Does spring kafka support such use case? More details can be found here

Update : I'm asking to read last N messages in each partition. Partitions and no of messages is the user input. I would like to keep all the offset management in the memory. In essence we are trying to read the messages in the LIFO order. This makes it tricky as Kafka allows you to read forward not backward.

Answer 1

Why is there such a need, I don't understand. Kafka itself manages when there is nothing in the queue. If messages jump from state-to-state, one can have separate queues/topics.

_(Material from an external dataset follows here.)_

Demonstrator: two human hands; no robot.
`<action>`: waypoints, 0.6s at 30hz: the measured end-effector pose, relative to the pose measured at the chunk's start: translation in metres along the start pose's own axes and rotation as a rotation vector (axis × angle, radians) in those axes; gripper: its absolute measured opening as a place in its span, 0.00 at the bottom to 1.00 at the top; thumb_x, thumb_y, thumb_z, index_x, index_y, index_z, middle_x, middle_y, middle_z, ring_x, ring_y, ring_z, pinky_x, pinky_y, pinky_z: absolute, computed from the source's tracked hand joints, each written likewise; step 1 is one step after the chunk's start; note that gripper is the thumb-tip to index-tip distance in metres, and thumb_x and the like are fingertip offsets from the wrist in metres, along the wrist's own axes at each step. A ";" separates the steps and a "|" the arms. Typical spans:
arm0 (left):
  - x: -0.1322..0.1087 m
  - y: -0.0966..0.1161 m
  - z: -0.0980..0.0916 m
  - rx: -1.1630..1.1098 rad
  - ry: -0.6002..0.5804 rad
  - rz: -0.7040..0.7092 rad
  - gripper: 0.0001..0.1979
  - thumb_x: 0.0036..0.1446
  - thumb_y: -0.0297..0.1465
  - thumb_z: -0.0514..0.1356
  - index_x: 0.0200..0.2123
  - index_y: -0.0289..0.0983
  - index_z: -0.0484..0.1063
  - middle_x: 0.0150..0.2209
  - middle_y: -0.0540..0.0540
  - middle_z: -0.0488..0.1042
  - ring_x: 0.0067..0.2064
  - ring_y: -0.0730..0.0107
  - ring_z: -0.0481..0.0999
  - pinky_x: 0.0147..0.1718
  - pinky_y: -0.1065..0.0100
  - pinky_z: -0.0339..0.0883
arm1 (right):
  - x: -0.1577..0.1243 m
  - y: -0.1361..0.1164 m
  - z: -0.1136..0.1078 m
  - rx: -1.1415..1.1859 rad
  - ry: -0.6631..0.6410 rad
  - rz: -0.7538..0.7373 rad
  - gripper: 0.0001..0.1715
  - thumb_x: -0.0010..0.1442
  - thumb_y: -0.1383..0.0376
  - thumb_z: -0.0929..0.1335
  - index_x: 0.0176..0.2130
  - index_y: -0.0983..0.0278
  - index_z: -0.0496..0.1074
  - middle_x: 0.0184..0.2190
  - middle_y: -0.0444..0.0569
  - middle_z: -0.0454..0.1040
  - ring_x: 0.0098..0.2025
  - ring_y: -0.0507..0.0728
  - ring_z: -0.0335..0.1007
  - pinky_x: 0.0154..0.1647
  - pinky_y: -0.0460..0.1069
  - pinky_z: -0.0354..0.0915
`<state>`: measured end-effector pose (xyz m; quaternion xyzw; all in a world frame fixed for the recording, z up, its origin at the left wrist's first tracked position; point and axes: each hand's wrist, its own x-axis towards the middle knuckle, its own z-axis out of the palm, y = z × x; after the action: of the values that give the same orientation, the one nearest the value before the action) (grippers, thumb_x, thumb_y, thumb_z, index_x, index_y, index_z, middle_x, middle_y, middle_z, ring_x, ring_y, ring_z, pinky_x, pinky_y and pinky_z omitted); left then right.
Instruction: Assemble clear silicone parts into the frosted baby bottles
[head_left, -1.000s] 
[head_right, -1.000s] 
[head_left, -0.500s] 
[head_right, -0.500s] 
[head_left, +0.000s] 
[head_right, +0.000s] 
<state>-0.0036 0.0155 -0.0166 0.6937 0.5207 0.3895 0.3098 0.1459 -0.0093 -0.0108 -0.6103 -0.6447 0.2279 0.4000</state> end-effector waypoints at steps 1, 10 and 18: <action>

However, here's how one can do it.

When we consume messages from a partition using something like -

ConsumerIterator<byte[], byte[]> it = something; //initialize consumer
while (it.hasNext()) {
  MessageAndMetadata<byte[], byte[]> messageAndMetadata = it.next();
  String kafkaMessage = new String(messageAndMetadata.message());
  int partition = messageAndMetadata.partition();
  long offset = messageAndMetadata.offset();
  boolean processed = false;
  do{
    long maxOffset = something; //fetch from db
    //if offset<maxOffset, then process messages and manual commit
    //else busy wait or something more useful
  }while(processed);
}

We get information about about the offsets, partition number and the message itself. You can choose to do anything with this info.

For your use-case, you might also decide to persist the consumed offsets into a database so that the next time, offsets can be adjusted. Also, I would recommend shutdown hookup for cleanup and a final saving the processed offsets to DB.

Answer 2

So if I understand you correctly, this should be doable with a standard Kafka Consumer .

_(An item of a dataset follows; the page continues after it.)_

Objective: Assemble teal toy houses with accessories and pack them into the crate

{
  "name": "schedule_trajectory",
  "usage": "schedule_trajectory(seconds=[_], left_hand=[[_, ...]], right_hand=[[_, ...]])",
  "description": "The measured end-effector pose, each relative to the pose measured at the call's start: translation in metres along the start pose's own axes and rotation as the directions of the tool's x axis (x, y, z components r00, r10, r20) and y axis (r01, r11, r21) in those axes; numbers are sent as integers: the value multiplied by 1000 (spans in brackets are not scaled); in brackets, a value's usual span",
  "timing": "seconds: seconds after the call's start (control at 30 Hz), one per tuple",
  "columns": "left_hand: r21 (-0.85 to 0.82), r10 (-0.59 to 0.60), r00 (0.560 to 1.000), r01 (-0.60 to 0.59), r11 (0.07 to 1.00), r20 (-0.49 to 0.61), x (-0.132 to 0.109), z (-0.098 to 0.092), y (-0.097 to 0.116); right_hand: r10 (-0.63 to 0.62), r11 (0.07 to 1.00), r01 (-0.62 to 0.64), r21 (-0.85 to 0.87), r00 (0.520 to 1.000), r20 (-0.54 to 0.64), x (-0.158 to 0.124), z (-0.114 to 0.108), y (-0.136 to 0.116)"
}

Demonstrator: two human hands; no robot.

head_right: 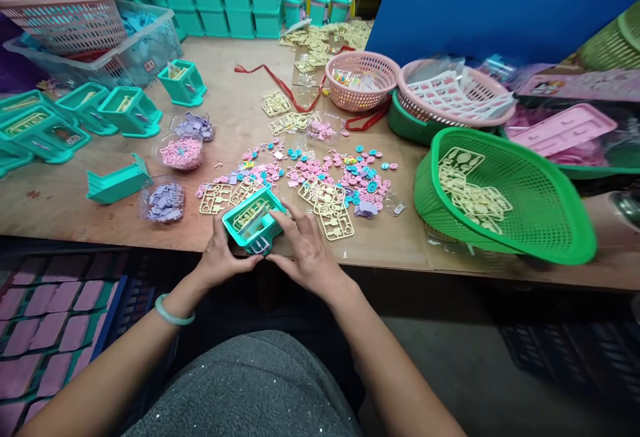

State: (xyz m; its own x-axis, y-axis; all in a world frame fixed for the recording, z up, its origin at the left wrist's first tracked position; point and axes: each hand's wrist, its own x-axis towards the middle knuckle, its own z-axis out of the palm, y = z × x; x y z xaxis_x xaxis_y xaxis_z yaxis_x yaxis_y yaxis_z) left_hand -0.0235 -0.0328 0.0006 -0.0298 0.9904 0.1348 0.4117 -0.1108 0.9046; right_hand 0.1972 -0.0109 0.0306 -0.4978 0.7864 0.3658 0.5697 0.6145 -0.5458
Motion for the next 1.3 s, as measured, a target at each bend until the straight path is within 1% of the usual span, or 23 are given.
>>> schedule_trajectory(seconds=[0.07,0.1,0.17,0.23,0.3,0.37,0.43,0.53,0.63,0.67,0.73,0.8,0.87,0.93,1.03,1.2,1.3], left_hand=[[79,40,999,-41,996,20,-1,0,-4],[112,63,998,-65,992,26,-2,0,-6],[161,123,992,-127,979,36,-4,0,-10],[195,185,982,-188,963,34,-6,1,-12],[224,215,976,-213,951,15,-9,4,-13],[239,215,977,-207,949,-9,-11,5,-12],[231,208,978,-201,952,-7,-12,5,-12],[179,210,976,-216,960,56,-10,-1,-13],[125,214,971,-227,966,109,-7,-9,-14],[113,216,970,-228,967,112,-7,-10,-14],[99,223,969,-234,967,108,-6,-12,-13],[92,233,966,-244,965,109,-5,-12,-13],[85,243,964,-253,964,113,-5,-12,-12],[77,249,961,-259,963,117,-4,-12,-12],[86,256,961,-266,960,108,-4,-12,-13],[76,259,960,-268,961,111,-3,-13,-13],[68,246,963,-254,965,114,-3,-13,-13]], right_hand=[[-90,995,94,-40,991,97,9,-3,10],[-127,990,134,-49,985,118,12,-3,14],[-177,981,185,-58,977,115,17,0,19],[-195,977,201,-64,977,91,17,2,20],[-196,978,201,-61,977,79,14,3,19],[-196,979,200,-42,977,89,12,2,18],[-202,979,205,-10,973,112,12,1,19],[-209,978,209,17,971,117,13,0,22],[-216,976,217,5,973,81,12,3,23],[-224,974,225,-9,973,61,10,4,22],[-249,967,247,-62,968,-24,5,7,20],[-285,956,271,-116,950,-129,-3,10,17],[-316,947,301,-109,932,-175,-11,13,16],[-336,941,336,-30,931,-144,-16,15,15],[-363,924,371,93,927,-92,-15,16,16],[-395,906,402,129,915,-74,-14,22,19],[-356,919,362,156,932,-64,-21,28,20]])
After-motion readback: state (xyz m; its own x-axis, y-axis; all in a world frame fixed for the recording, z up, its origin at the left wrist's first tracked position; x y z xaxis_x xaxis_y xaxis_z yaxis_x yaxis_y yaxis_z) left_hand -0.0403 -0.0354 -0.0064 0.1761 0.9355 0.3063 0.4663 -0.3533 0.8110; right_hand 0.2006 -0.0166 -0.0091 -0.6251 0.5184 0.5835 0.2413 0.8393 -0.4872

Consumer<?, Message> consumer = ...

public Map<Integer, List<Message>> readLatestFromPartitions(String topic, Collection<Integer> partitions, int count) {

    // create the TopicPartitions we want to read
    List<TopicPartition> tps = partitions.stream().map(p -> new TopicPartition(topic, p)).collect(toList());
    consumer.assign(tps);

    // create and initialize the result map
    Map<Integer, List<Message>> result = new HashMap<>();
    for (Integer i : partitions) { result.add(new ArrayList<>()); }

    // read until the expected count has been read for all partitions
    while (result.valueSet().stream().findAny(l -> l.size() < count)) {
        // read until the end of the topic
        ConsumerRecords<?, Message> records = consumer.poll(Duration.ofSeconds(5));
        while (records.count() > 0) {
            Iterator<ConsumerRecord<?, Message>> recordIterator = records.iterator();
            while (recordIterator.hasNext()) {
                ConsumerRecord<?, Message> record = recordIterator.next();
                List<Message> addTo = result.get(record.partition);
                // only allow 10 entries per partition
                if (addTo.size() >= count) {
                    addTo.remove(0);
                }
                addTo.add(record.value);
            }
            records = consumer.poll(Duration.ofSeconds(5));
        }
        // now we have read the whole topic for the given partitions.
        // if all lists contain the expected count, the loop will finish;
        // otherwise it will wait for more data to arrive.
    }

    // the map now contains the messages in the order they were sent,
    // we want them reversed (LIFO)
    Map<Integer, List<Message>> returnValue = new HashMap<>();
    result.forEach((k, v) -> returnValue.put(k, Collections.reverse(v)));
    return returnValue;
}

Answer 3

This can be achieve through stateStore in Kafka Stream. Which can be used by stream processing applications to store and query data. The Kafka Streams DSL, for example, automatically creates and manages such state stores when you are calling stateful operators such as count() or aggregate(), or when you are windowing a stream. This state store can be stored into RocksDB databse, an in-memory hash map so some other data structure. You can store RocksDB in some where persistent storage eg portworx to handle fault scenario.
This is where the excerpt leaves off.